Exercise objective:
All lines below starting at the one that holds "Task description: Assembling" and ending at the one that holds "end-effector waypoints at" should be printed exactly, ends included. Pictures should not be printed, nor anything else.

Records drawn from a dataset:
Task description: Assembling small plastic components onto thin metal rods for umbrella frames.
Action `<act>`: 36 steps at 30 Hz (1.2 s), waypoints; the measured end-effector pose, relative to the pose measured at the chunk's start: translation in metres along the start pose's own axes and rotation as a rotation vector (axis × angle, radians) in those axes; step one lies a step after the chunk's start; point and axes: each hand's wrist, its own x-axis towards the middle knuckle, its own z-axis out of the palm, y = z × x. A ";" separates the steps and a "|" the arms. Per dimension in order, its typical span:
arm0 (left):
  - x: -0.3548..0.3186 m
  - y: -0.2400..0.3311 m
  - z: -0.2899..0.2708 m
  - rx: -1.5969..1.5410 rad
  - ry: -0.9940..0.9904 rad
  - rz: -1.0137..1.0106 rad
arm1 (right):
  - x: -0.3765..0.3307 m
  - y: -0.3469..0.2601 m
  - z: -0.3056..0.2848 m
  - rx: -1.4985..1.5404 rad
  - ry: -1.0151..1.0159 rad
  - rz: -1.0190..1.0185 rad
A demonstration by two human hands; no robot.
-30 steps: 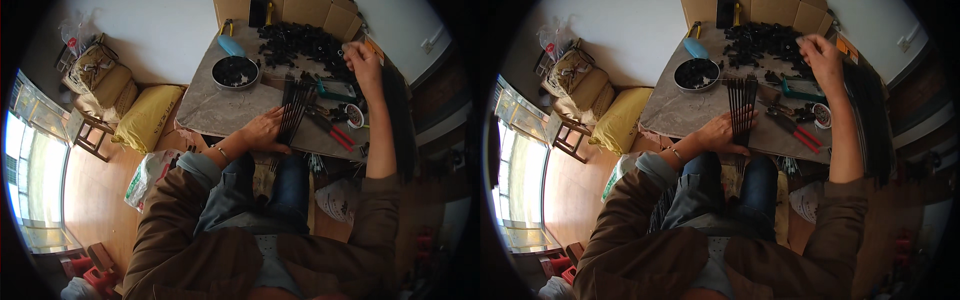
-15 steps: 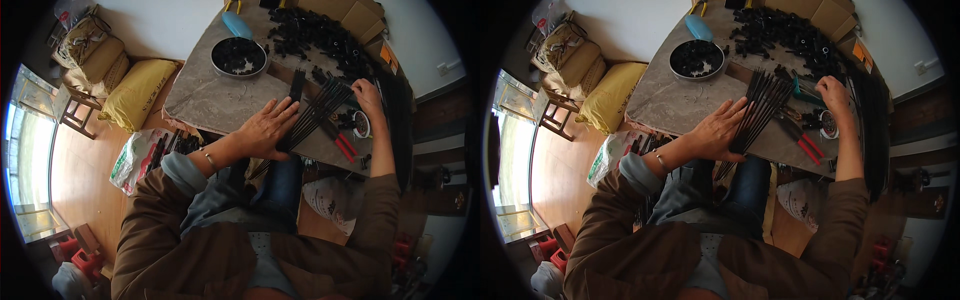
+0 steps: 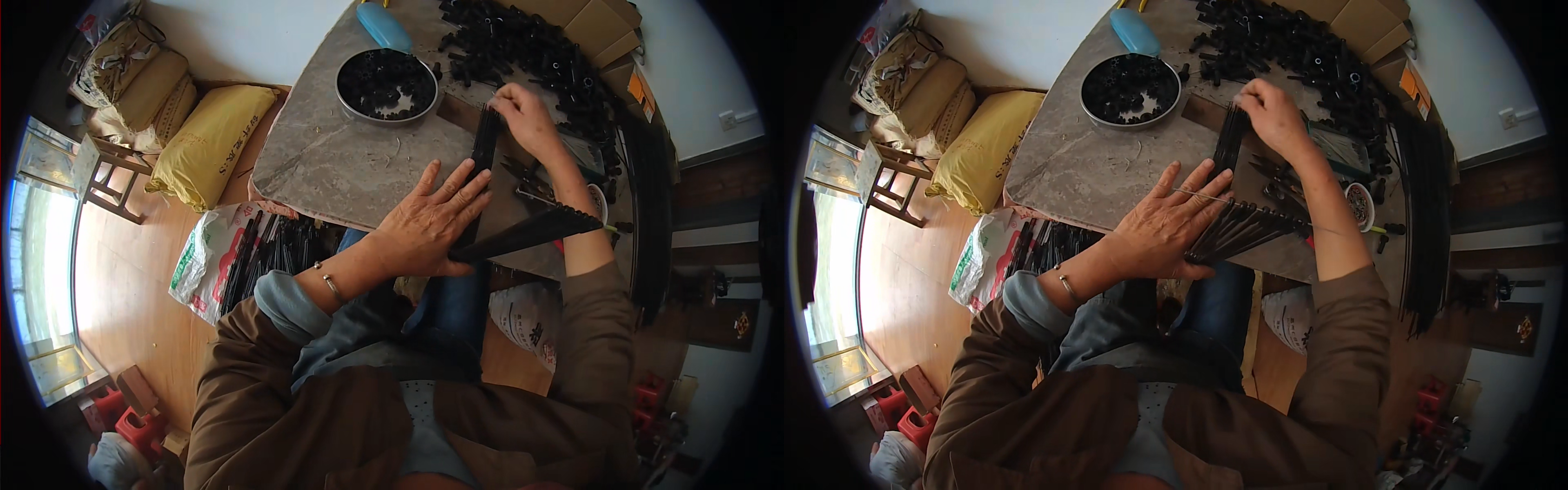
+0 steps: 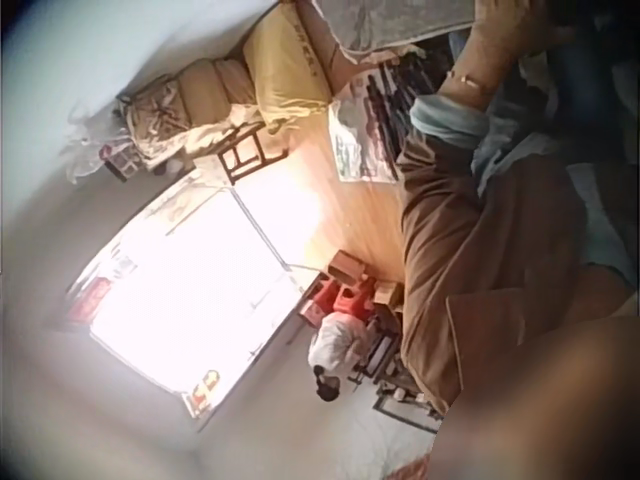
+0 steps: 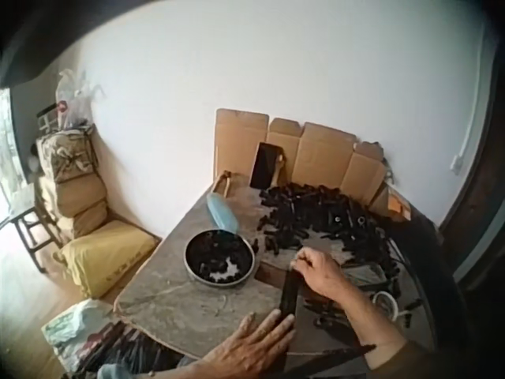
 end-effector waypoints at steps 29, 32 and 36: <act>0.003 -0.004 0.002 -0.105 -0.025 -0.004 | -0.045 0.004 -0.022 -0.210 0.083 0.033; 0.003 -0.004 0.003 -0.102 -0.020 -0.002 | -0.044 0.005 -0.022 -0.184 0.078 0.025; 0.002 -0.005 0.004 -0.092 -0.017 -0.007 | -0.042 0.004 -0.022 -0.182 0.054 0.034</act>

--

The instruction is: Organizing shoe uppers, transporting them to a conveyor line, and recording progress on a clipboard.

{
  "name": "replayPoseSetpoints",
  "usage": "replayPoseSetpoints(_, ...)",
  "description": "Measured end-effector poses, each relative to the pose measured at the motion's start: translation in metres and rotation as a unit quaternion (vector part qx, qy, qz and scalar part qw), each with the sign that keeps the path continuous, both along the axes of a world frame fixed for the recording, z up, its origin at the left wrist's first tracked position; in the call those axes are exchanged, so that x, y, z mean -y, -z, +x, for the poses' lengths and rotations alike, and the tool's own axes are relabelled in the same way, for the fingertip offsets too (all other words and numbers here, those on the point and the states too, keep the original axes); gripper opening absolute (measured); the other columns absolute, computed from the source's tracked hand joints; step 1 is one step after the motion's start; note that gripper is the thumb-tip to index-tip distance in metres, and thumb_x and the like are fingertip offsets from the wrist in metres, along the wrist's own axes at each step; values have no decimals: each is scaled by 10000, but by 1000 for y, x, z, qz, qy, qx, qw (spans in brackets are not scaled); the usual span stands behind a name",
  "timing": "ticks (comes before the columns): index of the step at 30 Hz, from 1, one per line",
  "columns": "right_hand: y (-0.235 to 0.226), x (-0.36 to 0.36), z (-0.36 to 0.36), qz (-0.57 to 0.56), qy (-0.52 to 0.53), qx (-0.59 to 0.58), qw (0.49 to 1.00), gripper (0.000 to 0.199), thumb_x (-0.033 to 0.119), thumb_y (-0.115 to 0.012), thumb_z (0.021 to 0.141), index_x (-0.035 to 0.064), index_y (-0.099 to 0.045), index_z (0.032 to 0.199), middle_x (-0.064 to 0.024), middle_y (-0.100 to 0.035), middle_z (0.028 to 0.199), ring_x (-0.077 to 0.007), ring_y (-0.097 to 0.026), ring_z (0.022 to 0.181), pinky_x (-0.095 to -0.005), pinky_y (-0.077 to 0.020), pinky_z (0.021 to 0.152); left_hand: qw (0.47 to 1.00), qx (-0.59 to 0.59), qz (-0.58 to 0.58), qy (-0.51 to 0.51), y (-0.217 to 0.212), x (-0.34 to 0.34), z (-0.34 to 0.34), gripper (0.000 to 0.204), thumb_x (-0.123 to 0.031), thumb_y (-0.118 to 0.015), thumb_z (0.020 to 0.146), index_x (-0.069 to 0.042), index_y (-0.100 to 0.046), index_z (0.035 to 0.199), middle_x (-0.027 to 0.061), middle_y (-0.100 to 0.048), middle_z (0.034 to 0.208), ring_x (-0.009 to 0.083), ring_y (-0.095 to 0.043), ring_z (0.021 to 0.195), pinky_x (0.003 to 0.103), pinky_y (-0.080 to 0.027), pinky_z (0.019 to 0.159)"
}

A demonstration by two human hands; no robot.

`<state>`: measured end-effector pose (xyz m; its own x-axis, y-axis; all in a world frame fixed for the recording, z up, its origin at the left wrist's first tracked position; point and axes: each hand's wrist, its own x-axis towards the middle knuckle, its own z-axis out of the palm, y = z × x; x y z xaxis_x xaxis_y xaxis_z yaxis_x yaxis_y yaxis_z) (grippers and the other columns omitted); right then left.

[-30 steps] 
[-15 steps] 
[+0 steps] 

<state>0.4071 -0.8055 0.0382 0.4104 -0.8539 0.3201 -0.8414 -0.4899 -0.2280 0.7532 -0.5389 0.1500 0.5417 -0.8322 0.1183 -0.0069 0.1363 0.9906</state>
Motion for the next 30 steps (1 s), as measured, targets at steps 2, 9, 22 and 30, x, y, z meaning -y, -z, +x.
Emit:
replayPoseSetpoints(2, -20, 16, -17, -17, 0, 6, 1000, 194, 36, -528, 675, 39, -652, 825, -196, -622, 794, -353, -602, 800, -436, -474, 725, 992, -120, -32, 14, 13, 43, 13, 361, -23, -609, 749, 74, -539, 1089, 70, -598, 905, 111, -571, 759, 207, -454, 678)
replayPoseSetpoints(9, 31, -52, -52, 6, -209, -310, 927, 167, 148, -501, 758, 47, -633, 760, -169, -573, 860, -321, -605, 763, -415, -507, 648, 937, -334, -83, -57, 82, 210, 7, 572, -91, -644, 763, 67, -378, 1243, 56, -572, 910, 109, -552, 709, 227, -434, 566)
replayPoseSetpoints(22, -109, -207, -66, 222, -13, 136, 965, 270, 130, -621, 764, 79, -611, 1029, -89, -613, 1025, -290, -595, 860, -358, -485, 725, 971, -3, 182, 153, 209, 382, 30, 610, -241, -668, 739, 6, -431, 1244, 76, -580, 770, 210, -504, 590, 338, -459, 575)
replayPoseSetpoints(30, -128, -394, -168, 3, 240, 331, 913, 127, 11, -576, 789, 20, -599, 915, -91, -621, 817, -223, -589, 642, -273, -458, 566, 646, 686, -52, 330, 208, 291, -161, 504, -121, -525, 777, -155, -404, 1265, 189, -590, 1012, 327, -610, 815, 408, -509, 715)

Solution:
Task description: Assembling small plastic components onto thin metal rods for umbrella frames.
Action `<act>`: 36 steps at 30 Hz (1.2 s), waypoints; the measured end-effector pose, relative to the pose measured at the chunk's start: translation in metres along the start pose's own axes and rotation as a rotation vector (axis × angle, radians) in those axes; step one lies a step after the chunk's start; point and axes: each hand's wrist, its own x-axis towards the middle knuckle, its own z-axis out of the palm, y = z × x. A ";" separates the steps and a "|" the arms. Per dimension in order, its typical span:
arm0 (left):
  - x: -0.3548..0.3186 m
  - y: -0.2400..0.3311 m
  - z: -0.2899..0.2708 m
  - rx: -1.5969..1.5410 rad
  - ry: -0.9940..0.9904 rad
  - rz: -1.0137..1.0106 rad
arm1 (right):
  - x: -0.3765..0.3307 m
  - y: -0.3469..0.2601 m
  - z: -0.3056..0.2848 m
  - rx: -1.4985..1.5404 rad
  - ry: -1.0151..1.0159 rad
  - rz: -1.0190..1.0185 rad
A demonstration by two human hands; no robot.
-30 steps: 
-15 steps: 
+0 steps: 
+0 steps: 
+0 steps: 
 end-effector waypoints at steps 29, 32 and 36: <act>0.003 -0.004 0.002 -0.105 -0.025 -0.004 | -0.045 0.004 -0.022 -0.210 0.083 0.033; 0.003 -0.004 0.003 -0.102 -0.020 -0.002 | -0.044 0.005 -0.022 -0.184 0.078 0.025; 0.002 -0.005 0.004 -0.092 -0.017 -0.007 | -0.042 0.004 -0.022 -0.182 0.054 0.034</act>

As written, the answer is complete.